This week’s sidra gives us an example.
“Isaac sent Jacob away,” we read, “and he went to Paddan-Aram, to Laban ben B’tuel the Aramean, brother of Rebekah the mother of Jacob and Esau” (Gen. 28:5).
Concerning the final phrase, “the mother of Jacob and Esau”, Rashi says, “I do not know what this teaches us”.
His expression of humility puzzles many of the later commentators, though in fact it is missing from many early Rashi manuscripts.
Presuming, however, that his words are authentic, one understands his problem.
The whole story is building up to the point at which Jacob leaves home and goes to live with Laban, and no-one is in any doubt that Rebekah, Laban’s sister, is Jacob and Esau’s mother.

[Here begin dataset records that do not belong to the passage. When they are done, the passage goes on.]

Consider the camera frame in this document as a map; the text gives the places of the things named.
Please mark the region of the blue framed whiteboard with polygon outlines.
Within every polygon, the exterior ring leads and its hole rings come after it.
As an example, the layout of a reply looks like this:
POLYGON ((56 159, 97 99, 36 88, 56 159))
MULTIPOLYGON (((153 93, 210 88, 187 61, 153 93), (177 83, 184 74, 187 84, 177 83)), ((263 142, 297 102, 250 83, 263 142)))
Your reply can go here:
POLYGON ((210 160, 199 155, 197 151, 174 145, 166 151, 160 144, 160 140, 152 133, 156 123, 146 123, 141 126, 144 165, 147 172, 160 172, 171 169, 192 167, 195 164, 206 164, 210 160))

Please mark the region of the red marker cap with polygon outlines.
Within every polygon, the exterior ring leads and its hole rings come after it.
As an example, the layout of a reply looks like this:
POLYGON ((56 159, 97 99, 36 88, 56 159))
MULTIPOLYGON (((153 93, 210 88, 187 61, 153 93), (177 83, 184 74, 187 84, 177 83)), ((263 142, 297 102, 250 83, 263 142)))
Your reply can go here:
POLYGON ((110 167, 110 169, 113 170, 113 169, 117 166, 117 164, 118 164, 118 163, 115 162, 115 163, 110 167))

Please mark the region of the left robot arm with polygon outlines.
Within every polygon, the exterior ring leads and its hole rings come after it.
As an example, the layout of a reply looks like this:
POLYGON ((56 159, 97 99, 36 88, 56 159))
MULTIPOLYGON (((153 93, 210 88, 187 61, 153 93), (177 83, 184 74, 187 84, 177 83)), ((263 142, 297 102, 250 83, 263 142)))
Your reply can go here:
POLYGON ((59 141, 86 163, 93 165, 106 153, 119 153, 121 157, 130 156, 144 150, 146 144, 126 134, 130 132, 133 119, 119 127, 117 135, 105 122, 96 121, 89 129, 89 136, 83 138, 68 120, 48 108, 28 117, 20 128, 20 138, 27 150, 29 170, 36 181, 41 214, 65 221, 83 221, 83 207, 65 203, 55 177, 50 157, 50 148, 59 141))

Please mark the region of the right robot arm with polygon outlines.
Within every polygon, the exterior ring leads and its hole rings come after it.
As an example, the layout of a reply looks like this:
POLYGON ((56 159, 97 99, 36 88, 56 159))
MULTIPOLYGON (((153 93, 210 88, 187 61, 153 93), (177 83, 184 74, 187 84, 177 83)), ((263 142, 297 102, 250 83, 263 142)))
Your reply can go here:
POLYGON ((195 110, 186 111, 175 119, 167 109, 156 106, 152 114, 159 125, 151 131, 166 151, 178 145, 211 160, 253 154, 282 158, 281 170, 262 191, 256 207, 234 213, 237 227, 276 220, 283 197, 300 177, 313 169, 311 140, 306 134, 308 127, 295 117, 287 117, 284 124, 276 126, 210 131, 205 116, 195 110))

Is Rashi merely fulfilling the rabbinic rule, “Teach your tongue to say, ‘I do not know'”?
Possibly, but other commentators do find an explanation to fit the puzzling words.
They recognise that Esau and Jacob have become enemies, and Esau will willingly kill Jacob for taking the birthright and the blessing. Jacob on the other hand may need to step in first and get to Esau before the latter gets to him.

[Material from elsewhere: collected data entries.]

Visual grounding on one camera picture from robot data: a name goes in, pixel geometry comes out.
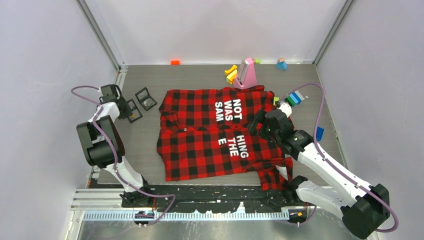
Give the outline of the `red black plaid shirt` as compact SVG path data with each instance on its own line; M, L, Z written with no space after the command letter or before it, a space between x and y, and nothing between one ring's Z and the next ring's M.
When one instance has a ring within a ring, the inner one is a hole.
M166 181L255 172L264 191L283 190L293 179L293 159L248 131L258 111L276 108L274 98L262 85L168 90L157 140Z

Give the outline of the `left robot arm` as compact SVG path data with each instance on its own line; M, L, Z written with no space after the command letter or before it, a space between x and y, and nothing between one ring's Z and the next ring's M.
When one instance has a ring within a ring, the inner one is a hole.
M123 141L115 120L129 118L134 109L123 97L120 87L108 84L95 87L101 93L99 100L91 100L96 111L89 120L76 126L77 135L87 163L112 174L123 186L123 202L148 207L153 193L145 178L134 170L126 159Z

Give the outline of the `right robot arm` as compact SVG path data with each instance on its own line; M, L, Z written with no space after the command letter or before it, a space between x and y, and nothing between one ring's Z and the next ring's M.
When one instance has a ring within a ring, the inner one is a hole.
M340 218L357 238L367 239L390 218L390 193L382 184L371 185L334 160L304 130L296 130L280 109L260 109L247 126L248 132L275 143L281 151L312 169L331 188L297 176L286 184L291 205L307 202Z

If both sons stay home, one or both will die. Sending Jacob stops Esau from murdering Jacob, and Jacob from pre-emptively killing Esau.
As the verse says, Rebekah is the mother of both of her sons; she loves them both; and by sending one away she protects the lives of both.
If this is the right explanation, would Rashi be worried that it needed a later scholar to propound it?
It is likely that it would have given Rashi great pleasure and satisfaction.
The fact is that nobody, however great, can know everything and achieve everything, and a new generation has to have the opportunity of achieving its own triumphs.
The important thing is to lay the foundations on which others can build.